I smiled at the thought of a judge banging his gavel and declaring a defendant guilty of felony record fiddling.
“Then again, it’s possible we’re looking at widespread fraud,” Adamson continued.
O’Reilly looked up from his Blackberry. “Fraud,” he repeated, as if he wasn’t sure he’d heard correctly.
Adamson cleared his throat. “We suspected we had a problem, so I hired Miss Cimaglia to help us sort through the data. I’ll let her demonstrate her findings.”
I called up a report on my laptop, and it displayed on the large projection screen at the end of the room. “The varieties in question are Carignane, Grenache, Valdepena and Zinfandel. The numbers in the first column represent acres of vines planted for each variety. The second column is a calculation of expected tonnages.”
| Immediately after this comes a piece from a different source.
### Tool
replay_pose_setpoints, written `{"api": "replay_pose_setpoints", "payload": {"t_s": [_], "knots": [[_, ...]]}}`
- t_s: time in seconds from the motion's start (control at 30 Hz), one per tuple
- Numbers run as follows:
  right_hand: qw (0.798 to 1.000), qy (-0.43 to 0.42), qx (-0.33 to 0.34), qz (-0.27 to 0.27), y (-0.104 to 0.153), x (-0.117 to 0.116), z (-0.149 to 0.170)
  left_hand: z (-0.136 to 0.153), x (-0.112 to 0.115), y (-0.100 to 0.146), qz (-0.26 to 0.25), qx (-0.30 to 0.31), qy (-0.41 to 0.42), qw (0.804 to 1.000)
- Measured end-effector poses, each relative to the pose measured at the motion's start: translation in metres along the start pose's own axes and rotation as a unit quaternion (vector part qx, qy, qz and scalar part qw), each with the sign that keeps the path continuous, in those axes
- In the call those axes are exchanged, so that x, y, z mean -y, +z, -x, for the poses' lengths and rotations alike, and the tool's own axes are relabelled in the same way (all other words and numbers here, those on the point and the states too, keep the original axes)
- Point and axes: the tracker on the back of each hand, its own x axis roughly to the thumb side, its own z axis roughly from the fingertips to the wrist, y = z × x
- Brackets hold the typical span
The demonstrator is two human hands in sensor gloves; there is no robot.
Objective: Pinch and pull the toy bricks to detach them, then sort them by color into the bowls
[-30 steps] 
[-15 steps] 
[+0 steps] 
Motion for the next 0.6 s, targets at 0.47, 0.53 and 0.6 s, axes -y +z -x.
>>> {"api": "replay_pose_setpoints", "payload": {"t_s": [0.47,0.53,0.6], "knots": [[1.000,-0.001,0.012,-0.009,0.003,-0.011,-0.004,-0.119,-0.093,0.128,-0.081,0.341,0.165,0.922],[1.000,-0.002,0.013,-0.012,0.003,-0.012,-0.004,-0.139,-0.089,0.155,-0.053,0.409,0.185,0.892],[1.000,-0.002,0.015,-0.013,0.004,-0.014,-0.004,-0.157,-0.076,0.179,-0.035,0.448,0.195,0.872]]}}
Parker stopped me. “But young vines won’t produce as much as mature vines.”
“My calculations include the age of the vineyard, so that has been accounted for.”
Parker nodded, exchanged glances with O’Reilly, and waved me to continue.
“The next two columns show the tonnages that were crushed at all California wineries for the season and the gallons of wine produced from those tonnages.”
O’Reilly pointed at the screen. “That’s not right. You allowed for blending?”
“Let her finish,” Adamson said, and nodded for me to continue.
“Yes, I used the minimum varietal percents required by law, so these numbers are the worst-case scenario.”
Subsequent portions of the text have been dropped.